Podcast: All Of It (WNYC)
Host: Kusha Navadar (in for Alison Stewart)
Guest: Jeffrey Selingo, higher education reporter, author of "Who Gets In and Why" and contributor to New York Magazine
Air date: April 3, 2024
Main Theme
This episode dissects the unprecedented turmoil and complexity defining the 2024 college admissions season. Host Kusha Navadar and guest Jeffrey Selingo delve into why the process has become more opaque, stressful, and seemingly impossible for students and families. They discuss the confluence of test-optional policies, the end of affirmative action, the FAFSA fiasco, and elite schools' obsession with prestige and yield—all fueling what Selingo calls "the craziest college admission season ever."
Key Discussion Points & Insights
1. Why 2024 Is the "Craziest" Admissions Cycle Yet
- Perfect Storm of Factors:
- Widespread continuation of test-optional admissions (since COVID-19), leading to an application surge at selective schools.
- The Supreme Court's striking down of affirmative action (June 2023), removing race as a factor in admissions at many top universities.

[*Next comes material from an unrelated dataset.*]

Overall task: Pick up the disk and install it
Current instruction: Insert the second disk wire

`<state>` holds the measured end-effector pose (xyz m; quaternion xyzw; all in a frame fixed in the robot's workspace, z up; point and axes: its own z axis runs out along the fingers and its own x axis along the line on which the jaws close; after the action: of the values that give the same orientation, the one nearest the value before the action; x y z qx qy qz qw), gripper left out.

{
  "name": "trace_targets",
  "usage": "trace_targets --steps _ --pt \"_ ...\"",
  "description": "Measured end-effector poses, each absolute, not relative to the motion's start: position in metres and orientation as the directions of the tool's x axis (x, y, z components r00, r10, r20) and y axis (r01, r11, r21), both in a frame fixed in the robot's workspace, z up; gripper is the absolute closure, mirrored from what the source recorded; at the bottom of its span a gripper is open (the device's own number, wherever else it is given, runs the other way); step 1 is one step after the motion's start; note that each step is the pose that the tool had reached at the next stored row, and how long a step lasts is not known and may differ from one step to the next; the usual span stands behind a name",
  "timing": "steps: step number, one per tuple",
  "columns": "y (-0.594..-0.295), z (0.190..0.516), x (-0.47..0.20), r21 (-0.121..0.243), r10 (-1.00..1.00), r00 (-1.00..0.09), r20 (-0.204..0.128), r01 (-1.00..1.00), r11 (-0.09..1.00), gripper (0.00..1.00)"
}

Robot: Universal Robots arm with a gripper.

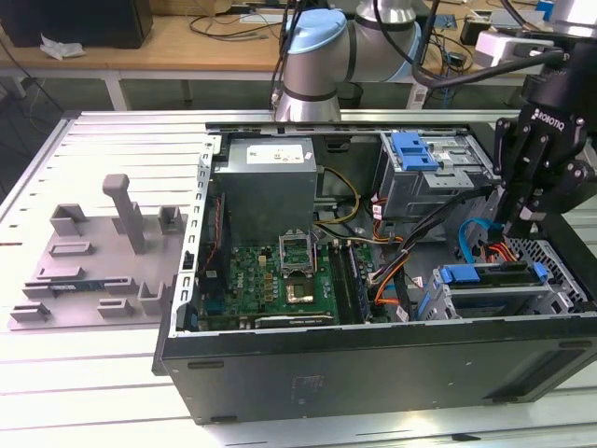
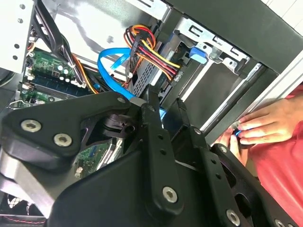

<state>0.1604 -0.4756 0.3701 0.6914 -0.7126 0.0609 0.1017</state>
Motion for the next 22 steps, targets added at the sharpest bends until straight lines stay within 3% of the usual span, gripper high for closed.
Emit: trace_targets --steps 22 --pt "-0.475 0.370 0.162 0.050 -0.974 -0.026 0.227 -0.998 0.038 0.68"
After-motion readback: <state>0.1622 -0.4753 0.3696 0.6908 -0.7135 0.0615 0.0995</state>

- Ongoing delays and errors with FAFSA processing, disrupting financial aid timelines for millions.
- A still-large cohort of high school seniors applying before the projected demographic cliff.
- Schools are more focused than ever on protecting their "prestige" and enrollment goals rather than increasing accessibility.
- Quote:
- "You have all three of these things coming together this particular year at the same time." — Jeffrey Selingo (04:25)

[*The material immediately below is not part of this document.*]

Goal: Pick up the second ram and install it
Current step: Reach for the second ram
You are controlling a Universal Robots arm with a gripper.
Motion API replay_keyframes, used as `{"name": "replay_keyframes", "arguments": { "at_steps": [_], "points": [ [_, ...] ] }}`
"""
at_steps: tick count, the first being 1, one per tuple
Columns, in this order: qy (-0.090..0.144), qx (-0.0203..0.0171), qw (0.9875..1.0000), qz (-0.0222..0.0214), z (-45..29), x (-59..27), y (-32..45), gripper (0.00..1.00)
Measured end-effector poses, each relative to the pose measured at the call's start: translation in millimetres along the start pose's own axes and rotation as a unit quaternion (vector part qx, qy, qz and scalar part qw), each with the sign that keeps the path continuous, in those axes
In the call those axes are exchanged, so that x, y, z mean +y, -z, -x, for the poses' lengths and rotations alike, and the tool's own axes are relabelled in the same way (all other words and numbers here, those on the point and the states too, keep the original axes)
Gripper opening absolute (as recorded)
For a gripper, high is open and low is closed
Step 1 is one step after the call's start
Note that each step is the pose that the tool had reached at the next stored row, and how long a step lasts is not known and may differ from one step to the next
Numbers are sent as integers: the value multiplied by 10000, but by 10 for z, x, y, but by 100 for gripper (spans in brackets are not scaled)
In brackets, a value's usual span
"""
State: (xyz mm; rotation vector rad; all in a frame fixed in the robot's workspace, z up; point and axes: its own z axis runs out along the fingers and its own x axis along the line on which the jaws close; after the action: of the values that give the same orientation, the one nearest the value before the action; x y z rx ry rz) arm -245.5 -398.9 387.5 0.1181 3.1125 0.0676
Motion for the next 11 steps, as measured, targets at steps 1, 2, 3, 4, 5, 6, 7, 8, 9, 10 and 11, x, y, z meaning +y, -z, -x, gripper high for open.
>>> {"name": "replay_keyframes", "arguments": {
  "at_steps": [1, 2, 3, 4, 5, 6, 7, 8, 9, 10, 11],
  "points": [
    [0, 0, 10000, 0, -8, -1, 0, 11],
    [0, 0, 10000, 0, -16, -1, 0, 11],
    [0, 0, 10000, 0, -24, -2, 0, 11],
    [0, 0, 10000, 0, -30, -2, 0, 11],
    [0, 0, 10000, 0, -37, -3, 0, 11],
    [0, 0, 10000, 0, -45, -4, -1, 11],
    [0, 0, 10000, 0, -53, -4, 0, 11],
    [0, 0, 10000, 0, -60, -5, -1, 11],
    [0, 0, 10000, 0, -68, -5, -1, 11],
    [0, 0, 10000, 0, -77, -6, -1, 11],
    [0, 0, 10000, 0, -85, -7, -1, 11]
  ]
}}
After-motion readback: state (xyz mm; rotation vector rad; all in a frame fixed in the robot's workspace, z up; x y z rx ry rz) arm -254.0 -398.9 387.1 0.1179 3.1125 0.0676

2. Application Inflation, Early Action & Early Decision (06:32–11:36)
- Record Numbers:
- Example: Duke received 48,000+ regular decision applications this year—over 30% increase at top schools in four years.
- Early action/decision applications now almost match those for regular decision (due to Common App trends).
- Early Deadlines = More Anxiety:
- Earlier application timelines push students to submit work months before they feel ready.
- Deferred Hope:
- Many students are deferred in early rounds due to volume and yield concerns, stringing out the anxiety ("playing chess in the dark").
- Yield Rate Obsession:
- Colleges prioritize yield (how many accepted students actually attend) to protect selectivity and prestige.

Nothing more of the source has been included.